> _TASK OBJECTIVE_
Would you write out the lines from the one containing "the black sealing" to the end of the records below, exactly and in full, please?

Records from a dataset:
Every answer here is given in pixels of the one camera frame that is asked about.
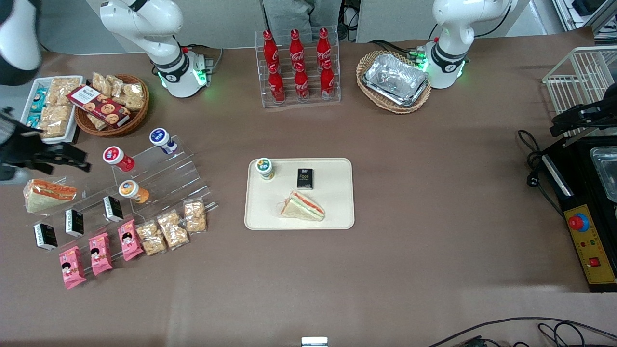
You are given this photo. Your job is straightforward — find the person in grey trousers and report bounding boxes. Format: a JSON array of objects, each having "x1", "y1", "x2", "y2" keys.
[{"x1": 260, "y1": 0, "x2": 344, "y2": 42}]

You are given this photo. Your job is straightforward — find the low clear acrylic display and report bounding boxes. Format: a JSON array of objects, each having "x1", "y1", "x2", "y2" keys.
[{"x1": 28, "y1": 181, "x2": 220, "y2": 273}]

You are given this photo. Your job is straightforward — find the grey base cables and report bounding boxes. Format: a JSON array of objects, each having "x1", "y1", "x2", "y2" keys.
[{"x1": 180, "y1": 43, "x2": 225, "y2": 74}]

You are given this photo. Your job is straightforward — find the small crispy snack bag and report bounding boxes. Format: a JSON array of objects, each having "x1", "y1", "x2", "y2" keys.
[
  {"x1": 135, "y1": 220, "x2": 168, "y2": 256},
  {"x1": 156, "y1": 210, "x2": 190, "y2": 251},
  {"x1": 183, "y1": 199, "x2": 208, "y2": 235}
]

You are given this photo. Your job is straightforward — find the silver foil container stack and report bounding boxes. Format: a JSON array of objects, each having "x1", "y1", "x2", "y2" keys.
[{"x1": 362, "y1": 53, "x2": 430, "y2": 108}]

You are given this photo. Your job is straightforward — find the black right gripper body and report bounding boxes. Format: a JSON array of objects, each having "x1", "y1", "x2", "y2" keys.
[{"x1": 0, "y1": 111, "x2": 50, "y2": 168}]

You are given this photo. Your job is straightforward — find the black power cable with plug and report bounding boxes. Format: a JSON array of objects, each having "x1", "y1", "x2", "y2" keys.
[{"x1": 518, "y1": 129, "x2": 565, "y2": 218}]

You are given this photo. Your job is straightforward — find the orange cap gum bottle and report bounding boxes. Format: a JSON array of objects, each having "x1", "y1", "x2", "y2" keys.
[{"x1": 118, "y1": 179, "x2": 150, "y2": 204}]

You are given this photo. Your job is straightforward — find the pink snack pack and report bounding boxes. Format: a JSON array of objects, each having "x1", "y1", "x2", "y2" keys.
[
  {"x1": 58, "y1": 245, "x2": 88, "y2": 290},
  {"x1": 88, "y1": 231, "x2": 114, "y2": 277},
  {"x1": 117, "y1": 219, "x2": 145, "y2": 262}
]

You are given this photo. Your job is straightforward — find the red cola bottle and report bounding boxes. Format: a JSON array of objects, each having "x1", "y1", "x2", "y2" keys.
[
  {"x1": 289, "y1": 28, "x2": 306, "y2": 66},
  {"x1": 294, "y1": 61, "x2": 310, "y2": 101},
  {"x1": 319, "y1": 58, "x2": 336, "y2": 99},
  {"x1": 268, "y1": 63, "x2": 286, "y2": 104},
  {"x1": 316, "y1": 27, "x2": 333, "y2": 63},
  {"x1": 262, "y1": 29, "x2": 281, "y2": 68}
]

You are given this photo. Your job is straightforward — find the green cap gum bottle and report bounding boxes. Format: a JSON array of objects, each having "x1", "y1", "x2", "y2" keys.
[{"x1": 255, "y1": 158, "x2": 276, "y2": 182}]

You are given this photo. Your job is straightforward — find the wicker basket with foil containers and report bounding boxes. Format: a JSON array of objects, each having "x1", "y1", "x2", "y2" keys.
[{"x1": 356, "y1": 50, "x2": 432, "y2": 115}]

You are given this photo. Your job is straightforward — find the cream plastic serving tray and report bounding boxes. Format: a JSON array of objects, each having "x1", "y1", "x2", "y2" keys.
[{"x1": 244, "y1": 158, "x2": 356, "y2": 231}]

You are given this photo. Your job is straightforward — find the large crispy snack bag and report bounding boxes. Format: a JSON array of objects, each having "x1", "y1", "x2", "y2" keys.
[
  {"x1": 48, "y1": 77, "x2": 82, "y2": 107},
  {"x1": 38, "y1": 105, "x2": 73, "y2": 140}
]

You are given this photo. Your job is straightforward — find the red cap gum bottle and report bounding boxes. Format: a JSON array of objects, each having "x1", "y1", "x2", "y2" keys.
[{"x1": 102, "y1": 146, "x2": 136, "y2": 173}]

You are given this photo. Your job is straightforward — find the white wire rack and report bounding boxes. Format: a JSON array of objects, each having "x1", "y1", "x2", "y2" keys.
[{"x1": 542, "y1": 45, "x2": 617, "y2": 141}]

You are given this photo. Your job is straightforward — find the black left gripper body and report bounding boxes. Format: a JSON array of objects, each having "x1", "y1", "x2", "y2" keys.
[{"x1": 581, "y1": 94, "x2": 617, "y2": 127}]

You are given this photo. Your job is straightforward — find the brown wicker snack basket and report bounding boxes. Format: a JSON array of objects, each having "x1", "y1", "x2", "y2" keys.
[{"x1": 74, "y1": 73, "x2": 150, "y2": 138}]

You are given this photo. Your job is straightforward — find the white rectangular snack tray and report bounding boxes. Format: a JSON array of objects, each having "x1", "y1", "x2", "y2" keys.
[{"x1": 19, "y1": 75, "x2": 84, "y2": 145}]

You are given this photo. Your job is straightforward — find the blue cap gum bottle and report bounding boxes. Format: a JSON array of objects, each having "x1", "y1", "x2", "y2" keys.
[{"x1": 148, "y1": 127, "x2": 178, "y2": 155}]

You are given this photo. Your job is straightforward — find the red cookie box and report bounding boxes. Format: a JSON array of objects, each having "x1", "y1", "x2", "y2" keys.
[{"x1": 66, "y1": 84, "x2": 132, "y2": 128}]

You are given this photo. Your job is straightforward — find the black base cable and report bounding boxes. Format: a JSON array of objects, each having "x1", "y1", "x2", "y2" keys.
[{"x1": 368, "y1": 39, "x2": 435, "y2": 59}]

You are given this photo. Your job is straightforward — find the wrapped triangle sandwich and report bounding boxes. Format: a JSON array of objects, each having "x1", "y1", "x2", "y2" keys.
[
  {"x1": 279, "y1": 190, "x2": 326, "y2": 223},
  {"x1": 23, "y1": 178, "x2": 78, "y2": 214}
]

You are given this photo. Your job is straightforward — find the long black cable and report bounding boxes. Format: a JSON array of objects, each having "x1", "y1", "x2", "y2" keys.
[{"x1": 426, "y1": 316, "x2": 617, "y2": 347}]

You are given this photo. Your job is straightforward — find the aluminium frame shelf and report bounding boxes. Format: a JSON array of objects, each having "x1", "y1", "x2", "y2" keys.
[{"x1": 551, "y1": 0, "x2": 617, "y2": 47}]

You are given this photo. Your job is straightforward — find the black and white box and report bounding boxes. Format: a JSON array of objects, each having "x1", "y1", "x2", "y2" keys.
[
  {"x1": 64, "y1": 208, "x2": 85, "y2": 238},
  {"x1": 102, "y1": 195, "x2": 125, "y2": 224},
  {"x1": 33, "y1": 222, "x2": 59, "y2": 252}
]

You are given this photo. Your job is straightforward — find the black sealing machine yellow panel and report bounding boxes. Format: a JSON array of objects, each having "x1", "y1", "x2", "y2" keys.
[{"x1": 542, "y1": 134, "x2": 617, "y2": 294}]

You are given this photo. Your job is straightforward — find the looped black cable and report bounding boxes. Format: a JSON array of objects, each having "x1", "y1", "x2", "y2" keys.
[{"x1": 537, "y1": 321, "x2": 587, "y2": 347}]

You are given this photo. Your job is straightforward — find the clear acrylic step stand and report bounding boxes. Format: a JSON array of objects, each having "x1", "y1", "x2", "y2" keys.
[{"x1": 108, "y1": 135, "x2": 213, "y2": 217}]

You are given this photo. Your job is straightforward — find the red emergency stop button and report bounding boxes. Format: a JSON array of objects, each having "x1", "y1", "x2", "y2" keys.
[{"x1": 567, "y1": 212, "x2": 590, "y2": 233}]

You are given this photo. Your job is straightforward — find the clear acrylic bottle rack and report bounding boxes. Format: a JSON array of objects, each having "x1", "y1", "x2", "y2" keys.
[{"x1": 255, "y1": 25, "x2": 342, "y2": 108}]

> _REPLY TO THE EXERCISE_
You are given this photo. Your job is straightforward — find the black sealing machine yellow panel and report bounding boxes. Format: a JSON array of objects, each having "x1", "y1", "x2", "y2" keys.
[{"x1": 542, "y1": 134, "x2": 617, "y2": 294}]

You are given this photo. Your job is straightforward — find the looped black cable and report bounding boxes. Format: a JSON array of objects, each having "x1", "y1", "x2", "y2" keys.
[{"x1": 537, "y1": 321, "x2": 587, "y2": 347}]

You are given this photo. Your job is straightforward — find the clear acrylic step stand and report bounding boxes. Format: a JSON array of objects, each having "x1", "y1", "x2", "y2" keys.
[{"x1": 108, "y1": 135, "x2": 213, "y2": 217}]

You are given this photo. Your job is straightforward — find the red emergency stop button and report bounding boxes. Format: a JSON array of objects, each having "x1", "y1", "x2", "y2" keys.
[{"x1": 567, "y1": 212, "x2": 590, "y2": 233}]

You are given this photo. Your job is straightforward — find the clear acrylic bottle rack and report bounding boxes. Format: a JSON array of objects, each having "x1", "y1", "x2", "y2" keys.
[{"x1": 255, "y1": 25, "x2": 342, "y2": 108}]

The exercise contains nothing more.